The problem may stem from Thornton's demands for a three and a half hour cut; he was denied such indulgence, and there is a sense of crucial elements missing from the ebb and flow of the story. Certainly he's drummed up an austere beauty - less golden sunsets than muddy realism - backed by a surging score from Marty Stuart that smacks of the Old West without resorting to cliché. Damon makes for a noble and handsome protagonist, but he's too rigid and lugubrious to communicate Cole's inner torment and experience. It is left to a terrific Henry Thomas to truly bring life to Ted Tally's drawly, sing-song dialogue, as a young man driven by a moralism way beyond his years.

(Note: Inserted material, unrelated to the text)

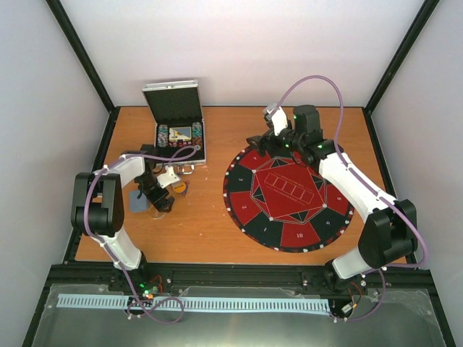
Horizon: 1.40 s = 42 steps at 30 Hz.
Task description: Distribute texas hold em gaming equipment
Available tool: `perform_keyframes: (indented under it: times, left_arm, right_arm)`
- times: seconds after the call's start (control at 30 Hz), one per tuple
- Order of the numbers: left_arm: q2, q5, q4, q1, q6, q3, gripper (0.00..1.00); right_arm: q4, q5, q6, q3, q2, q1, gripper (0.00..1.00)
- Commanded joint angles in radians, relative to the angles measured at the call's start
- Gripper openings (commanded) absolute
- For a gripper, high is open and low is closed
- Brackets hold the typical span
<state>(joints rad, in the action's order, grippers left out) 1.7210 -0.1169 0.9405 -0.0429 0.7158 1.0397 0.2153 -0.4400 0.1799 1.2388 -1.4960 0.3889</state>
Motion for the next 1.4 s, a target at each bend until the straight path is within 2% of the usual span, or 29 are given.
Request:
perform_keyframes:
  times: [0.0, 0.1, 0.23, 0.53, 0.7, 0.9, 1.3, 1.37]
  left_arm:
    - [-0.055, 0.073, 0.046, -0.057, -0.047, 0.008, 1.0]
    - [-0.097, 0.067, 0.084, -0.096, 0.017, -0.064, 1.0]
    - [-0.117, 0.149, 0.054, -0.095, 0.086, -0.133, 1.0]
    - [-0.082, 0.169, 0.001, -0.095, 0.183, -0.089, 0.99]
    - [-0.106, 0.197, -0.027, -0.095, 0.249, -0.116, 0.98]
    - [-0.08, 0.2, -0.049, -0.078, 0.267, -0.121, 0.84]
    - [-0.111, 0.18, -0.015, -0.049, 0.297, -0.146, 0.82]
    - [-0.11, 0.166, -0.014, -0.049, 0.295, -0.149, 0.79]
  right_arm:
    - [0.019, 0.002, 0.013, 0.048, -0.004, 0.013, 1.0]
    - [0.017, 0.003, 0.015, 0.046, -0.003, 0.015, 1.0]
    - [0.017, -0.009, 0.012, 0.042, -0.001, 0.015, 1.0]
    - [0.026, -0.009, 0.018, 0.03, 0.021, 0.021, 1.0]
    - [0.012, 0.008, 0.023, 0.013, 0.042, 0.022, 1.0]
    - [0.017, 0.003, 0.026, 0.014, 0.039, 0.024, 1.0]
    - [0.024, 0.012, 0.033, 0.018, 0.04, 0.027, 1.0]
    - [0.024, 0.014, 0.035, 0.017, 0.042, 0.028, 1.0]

Throughout their odyssey - directed in a graceful road movie arc of journey and discovery - a spread of characters stumble into a story with variable influence. In a spirited supporting role, Lucas Black is an irresponsible urchin whose impulsive actions ultimately effect all their lives - one of the film's themes is man's slavery to the cruel vagaries of fate. Cole falls for the smouldering daughter (a limp Cruz) of his ranchero boss (Rubén Blades), stirring up all sorts of bother - enough to land him in possibly the least authentic Mexican prison in movie history - which leads him to seek solace from a judge (Bruce Dern, in a role severely reduced from the book). In fact, doom, sadness and no small amount of death will trace his painful trajectory into adulthood. As, naturally, do a great deal of attractive horses.